◆ Exercise objective
Across the listing below, how many lines have the word "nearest" in them? Provide only the number.

◆ Data to process
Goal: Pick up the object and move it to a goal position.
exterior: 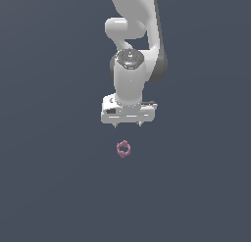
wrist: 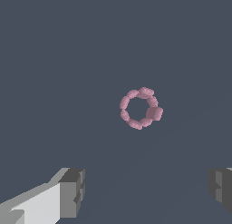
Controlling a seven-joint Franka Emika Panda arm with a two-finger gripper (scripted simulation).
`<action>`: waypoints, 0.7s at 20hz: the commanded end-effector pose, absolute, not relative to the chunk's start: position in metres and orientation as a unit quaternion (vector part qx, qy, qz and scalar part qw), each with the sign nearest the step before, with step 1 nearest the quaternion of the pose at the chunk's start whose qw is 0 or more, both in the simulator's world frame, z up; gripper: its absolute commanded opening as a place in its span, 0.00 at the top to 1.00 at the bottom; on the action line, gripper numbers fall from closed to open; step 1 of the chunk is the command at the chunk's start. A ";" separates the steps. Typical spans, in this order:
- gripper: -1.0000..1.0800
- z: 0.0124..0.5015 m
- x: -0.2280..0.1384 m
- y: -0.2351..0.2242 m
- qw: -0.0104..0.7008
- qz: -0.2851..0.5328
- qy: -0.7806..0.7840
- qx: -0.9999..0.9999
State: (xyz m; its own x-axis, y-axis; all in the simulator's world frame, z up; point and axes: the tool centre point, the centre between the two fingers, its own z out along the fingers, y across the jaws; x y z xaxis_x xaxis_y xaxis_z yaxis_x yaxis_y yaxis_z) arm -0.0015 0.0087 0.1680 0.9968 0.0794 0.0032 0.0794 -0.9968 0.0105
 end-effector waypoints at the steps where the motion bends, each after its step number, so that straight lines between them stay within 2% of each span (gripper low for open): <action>1: 0.04 0.168 -0.002 0.009 0.005 0.002 0.040 0.999; 9: 0.04 0.163 -0.012 0.039 0.005 -0.014 0.069 0.998; 14: 0.04 0.163 -0.012 0.040 0.005 -0.014 0.070 0.997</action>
State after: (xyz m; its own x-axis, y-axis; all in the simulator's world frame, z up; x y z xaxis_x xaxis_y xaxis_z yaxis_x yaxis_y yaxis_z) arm -0.0125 0.0412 0.1632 0.9897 0.1406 -0.0285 0.1409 -0.9900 0.0082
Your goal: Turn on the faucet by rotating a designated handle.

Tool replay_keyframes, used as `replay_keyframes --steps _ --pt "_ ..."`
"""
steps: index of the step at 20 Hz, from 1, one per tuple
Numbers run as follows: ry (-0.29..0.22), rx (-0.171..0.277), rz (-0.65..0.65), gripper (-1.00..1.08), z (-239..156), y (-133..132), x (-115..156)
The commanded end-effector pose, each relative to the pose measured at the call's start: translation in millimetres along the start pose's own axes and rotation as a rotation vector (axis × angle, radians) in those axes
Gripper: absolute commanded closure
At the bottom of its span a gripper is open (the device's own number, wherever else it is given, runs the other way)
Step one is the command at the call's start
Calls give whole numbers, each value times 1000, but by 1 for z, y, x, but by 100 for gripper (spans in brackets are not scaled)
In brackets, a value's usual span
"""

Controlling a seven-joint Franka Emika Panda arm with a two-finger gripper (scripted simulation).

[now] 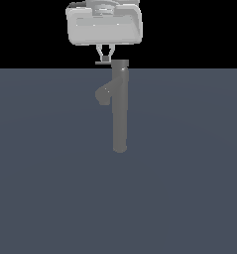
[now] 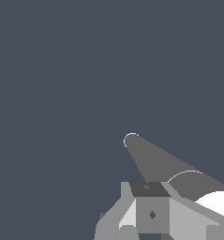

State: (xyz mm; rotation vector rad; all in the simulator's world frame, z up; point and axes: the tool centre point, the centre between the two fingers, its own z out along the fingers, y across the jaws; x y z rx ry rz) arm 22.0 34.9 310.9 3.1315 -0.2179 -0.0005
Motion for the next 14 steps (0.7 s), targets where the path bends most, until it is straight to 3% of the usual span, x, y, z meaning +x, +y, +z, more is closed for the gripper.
replay_keyframes --steps 1,14 --pt "1 1 6 108 5 -2 9" --pt "0 2 12 108 11 -5 18"
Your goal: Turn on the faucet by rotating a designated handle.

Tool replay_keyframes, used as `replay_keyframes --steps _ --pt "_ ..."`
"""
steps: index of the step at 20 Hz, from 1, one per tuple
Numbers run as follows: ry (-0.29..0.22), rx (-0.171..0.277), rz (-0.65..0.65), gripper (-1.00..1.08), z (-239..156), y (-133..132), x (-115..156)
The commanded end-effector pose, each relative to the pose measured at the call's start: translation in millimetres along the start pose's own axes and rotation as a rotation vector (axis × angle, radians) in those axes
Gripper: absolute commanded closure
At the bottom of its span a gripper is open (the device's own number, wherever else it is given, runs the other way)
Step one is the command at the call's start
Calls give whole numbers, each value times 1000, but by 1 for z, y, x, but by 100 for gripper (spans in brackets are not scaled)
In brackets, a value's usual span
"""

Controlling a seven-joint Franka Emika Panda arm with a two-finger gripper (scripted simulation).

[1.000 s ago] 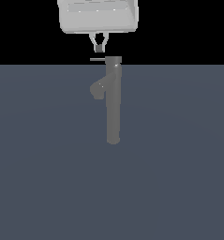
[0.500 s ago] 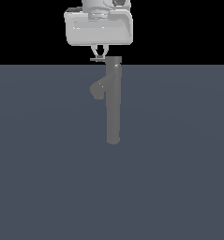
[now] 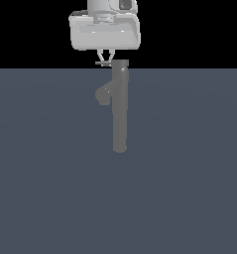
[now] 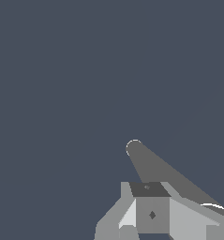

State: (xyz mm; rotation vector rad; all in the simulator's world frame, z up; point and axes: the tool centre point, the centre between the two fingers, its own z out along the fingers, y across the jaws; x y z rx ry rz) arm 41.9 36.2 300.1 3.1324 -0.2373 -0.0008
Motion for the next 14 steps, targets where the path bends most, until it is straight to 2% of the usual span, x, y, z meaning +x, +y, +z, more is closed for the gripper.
replay_keyframes --steps 1,12,14 --pt "0 0 0 108 0 -2 -5" --pt "0 0 0 108 -1 -12 -41" --pt "9 1 7 108 0 -7 -32"
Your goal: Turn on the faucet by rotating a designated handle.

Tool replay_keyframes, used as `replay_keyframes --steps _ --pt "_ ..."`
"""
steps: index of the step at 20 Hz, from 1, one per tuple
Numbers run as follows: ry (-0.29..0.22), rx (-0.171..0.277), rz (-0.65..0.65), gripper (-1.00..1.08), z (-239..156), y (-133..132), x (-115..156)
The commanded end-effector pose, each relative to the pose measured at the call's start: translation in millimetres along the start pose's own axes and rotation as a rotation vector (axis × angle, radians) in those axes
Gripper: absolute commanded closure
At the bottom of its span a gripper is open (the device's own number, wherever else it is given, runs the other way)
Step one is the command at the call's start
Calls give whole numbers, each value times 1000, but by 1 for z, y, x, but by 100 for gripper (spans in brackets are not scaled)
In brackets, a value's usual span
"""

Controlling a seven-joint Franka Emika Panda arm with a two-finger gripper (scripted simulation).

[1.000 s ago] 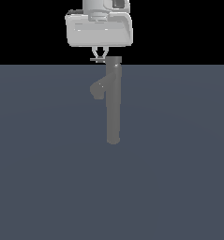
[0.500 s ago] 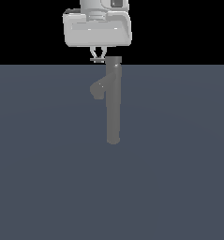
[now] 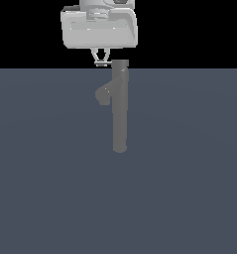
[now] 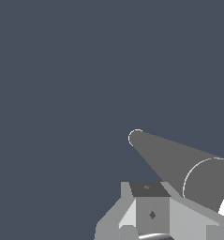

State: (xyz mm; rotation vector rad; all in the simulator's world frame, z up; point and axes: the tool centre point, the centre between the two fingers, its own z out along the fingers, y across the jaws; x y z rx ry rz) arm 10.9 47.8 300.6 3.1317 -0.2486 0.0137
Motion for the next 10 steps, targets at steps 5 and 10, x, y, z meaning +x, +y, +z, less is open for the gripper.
replay_keyframes --steps 5,10 --pt "-3 0 -2 108 0 5 -15" --pt "-5 0 -4 108 0 11 -31"
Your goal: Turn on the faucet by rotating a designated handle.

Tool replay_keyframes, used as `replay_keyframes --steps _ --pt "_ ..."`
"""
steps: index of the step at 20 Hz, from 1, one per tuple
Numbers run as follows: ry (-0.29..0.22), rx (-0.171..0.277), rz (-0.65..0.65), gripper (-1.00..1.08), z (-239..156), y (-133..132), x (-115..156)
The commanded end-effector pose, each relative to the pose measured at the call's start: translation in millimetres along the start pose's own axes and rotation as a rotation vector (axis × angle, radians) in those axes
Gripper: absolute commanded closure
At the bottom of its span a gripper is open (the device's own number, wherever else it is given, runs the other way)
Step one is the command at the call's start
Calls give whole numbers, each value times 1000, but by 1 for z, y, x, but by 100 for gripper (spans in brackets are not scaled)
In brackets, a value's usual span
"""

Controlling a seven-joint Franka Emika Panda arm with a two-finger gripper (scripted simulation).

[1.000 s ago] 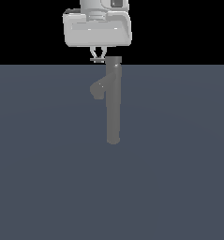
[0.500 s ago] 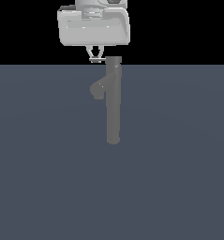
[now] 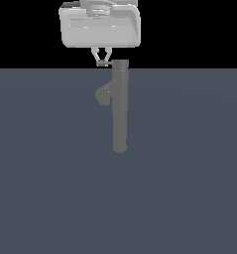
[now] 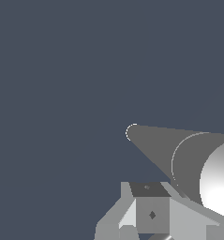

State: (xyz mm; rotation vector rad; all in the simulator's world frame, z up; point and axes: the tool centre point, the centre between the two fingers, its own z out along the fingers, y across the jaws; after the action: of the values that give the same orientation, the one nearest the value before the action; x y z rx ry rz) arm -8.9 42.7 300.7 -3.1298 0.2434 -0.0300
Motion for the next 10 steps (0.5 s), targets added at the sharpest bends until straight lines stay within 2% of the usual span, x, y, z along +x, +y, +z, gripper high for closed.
replay_keyframes --steps 1,6,7,8,10 --pt "-16 -3 -1 108 0 3 -16" --pt "-18 -4 -4 108 -1 8 -32" --pt "-18 -4 -4 108 -1 8 -32" --pt "-3 -1 4 108 0 11 -19" --pt "-6 -1 3 108 0 18 -24"
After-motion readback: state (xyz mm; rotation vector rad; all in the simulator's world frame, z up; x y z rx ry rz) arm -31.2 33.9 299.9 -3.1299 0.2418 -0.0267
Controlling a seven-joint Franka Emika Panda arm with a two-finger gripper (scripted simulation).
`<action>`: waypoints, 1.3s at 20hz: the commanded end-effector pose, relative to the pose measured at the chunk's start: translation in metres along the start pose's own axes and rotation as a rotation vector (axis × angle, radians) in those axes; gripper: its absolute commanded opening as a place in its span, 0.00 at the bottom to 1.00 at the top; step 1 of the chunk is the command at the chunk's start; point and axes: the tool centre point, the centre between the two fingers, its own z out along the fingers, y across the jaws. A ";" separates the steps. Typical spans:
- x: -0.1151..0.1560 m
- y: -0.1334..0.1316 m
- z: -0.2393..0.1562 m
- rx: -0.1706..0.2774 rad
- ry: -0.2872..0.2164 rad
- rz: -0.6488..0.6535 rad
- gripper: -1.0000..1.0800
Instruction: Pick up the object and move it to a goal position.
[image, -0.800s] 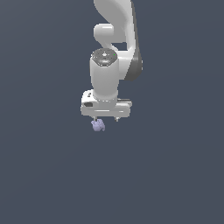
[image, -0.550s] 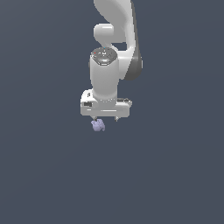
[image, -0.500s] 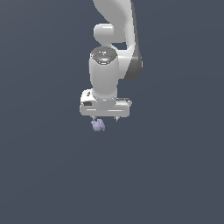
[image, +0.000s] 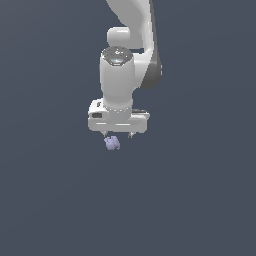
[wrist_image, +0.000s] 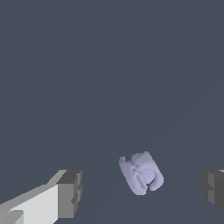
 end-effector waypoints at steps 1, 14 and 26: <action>-0.001 0.001 0.002 0.001 -0.002 -0.007 0.96; -0.019 0.014 0.036 0.015 -0.021 -0.161 0.96; -0.051 0.032 0.085 0.047 -0.043 -0.396 0.96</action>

◆ Task response
2